_Exercise objective_.
Reproduce exactly the lines from the line containing "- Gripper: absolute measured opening" through the last line of the listing, and no others.

_Information provided_.
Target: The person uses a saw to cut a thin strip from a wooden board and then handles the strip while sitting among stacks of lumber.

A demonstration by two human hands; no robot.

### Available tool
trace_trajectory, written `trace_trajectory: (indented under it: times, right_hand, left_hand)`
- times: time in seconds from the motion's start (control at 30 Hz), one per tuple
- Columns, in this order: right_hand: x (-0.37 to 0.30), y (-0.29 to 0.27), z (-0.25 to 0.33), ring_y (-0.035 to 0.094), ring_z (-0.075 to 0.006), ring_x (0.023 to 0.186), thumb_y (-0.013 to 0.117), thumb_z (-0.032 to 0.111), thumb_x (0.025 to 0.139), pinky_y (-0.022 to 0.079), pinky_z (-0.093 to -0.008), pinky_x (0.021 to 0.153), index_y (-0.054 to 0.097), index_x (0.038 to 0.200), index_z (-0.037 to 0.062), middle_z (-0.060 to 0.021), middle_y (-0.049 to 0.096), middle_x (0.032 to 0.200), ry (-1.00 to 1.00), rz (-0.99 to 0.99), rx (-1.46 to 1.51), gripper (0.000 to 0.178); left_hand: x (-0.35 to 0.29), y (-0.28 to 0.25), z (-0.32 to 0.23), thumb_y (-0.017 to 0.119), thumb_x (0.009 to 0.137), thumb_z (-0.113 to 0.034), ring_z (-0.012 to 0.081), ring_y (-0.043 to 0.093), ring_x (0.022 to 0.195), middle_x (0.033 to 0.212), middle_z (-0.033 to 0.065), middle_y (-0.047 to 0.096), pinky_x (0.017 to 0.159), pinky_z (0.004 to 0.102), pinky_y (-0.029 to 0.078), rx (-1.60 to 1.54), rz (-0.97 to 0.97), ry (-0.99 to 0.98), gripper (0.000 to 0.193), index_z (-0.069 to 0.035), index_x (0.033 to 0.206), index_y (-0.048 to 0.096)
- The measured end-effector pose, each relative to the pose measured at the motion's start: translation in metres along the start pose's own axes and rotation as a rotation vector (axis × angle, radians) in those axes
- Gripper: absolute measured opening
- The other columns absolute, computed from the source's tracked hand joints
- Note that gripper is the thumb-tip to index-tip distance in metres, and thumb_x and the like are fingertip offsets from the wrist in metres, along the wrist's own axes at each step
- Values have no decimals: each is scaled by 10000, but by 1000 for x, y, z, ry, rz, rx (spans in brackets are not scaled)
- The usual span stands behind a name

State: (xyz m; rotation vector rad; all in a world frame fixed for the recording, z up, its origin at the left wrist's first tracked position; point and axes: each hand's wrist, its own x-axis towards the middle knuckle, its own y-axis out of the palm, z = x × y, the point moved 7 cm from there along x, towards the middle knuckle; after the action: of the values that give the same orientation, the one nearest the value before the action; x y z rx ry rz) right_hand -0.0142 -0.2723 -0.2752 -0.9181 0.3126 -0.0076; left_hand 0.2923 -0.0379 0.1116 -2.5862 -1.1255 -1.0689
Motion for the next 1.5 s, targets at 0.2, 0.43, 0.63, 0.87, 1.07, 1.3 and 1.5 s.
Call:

_Answer section_.
- Gripper: absolute measured opening
- The other columns absolute, computed from the source's tracked hand joints
- Note that gripper is the thumb-tip to index-tip distance in metres, and thumb_x and the like are fingertip offsets from the wrist in metres, along the wrist's own axes at each step
- Values have no decimals: each is scaled by 10000, but by 1000 for x, y, z, ry, rz, rx (spans in brackets are not scaled)
- The usual span stands behind a name

State: (xyz m; rotation vector rad; all in a world frame fixed for the recording, z up, its origin at the left wrist's first tracked position; point and axes: each hand's wrist, its own x-axis towards the middle knuckle, its own y-axis out of the palm, z = x × y, the point moved 7 cm from there along x, towards the middle knuckle; after the action: of the values that give the same orientation, the one nearest the value before the action; x y z rx ry rz) right_hand -0.0142 -0.2723 -0.2752 -0.9181 0.3126 -0.0076; left_hand 0.2923 -0.0379 0.1116 -2.5862 -1.1255 -1.0689
Motion for the next 1.5 s, targets at 0.2, 0.43, 0.63, 0.87, 1.07, 1.3 and 1.5 s.
Call:

The exercise was worked through completely.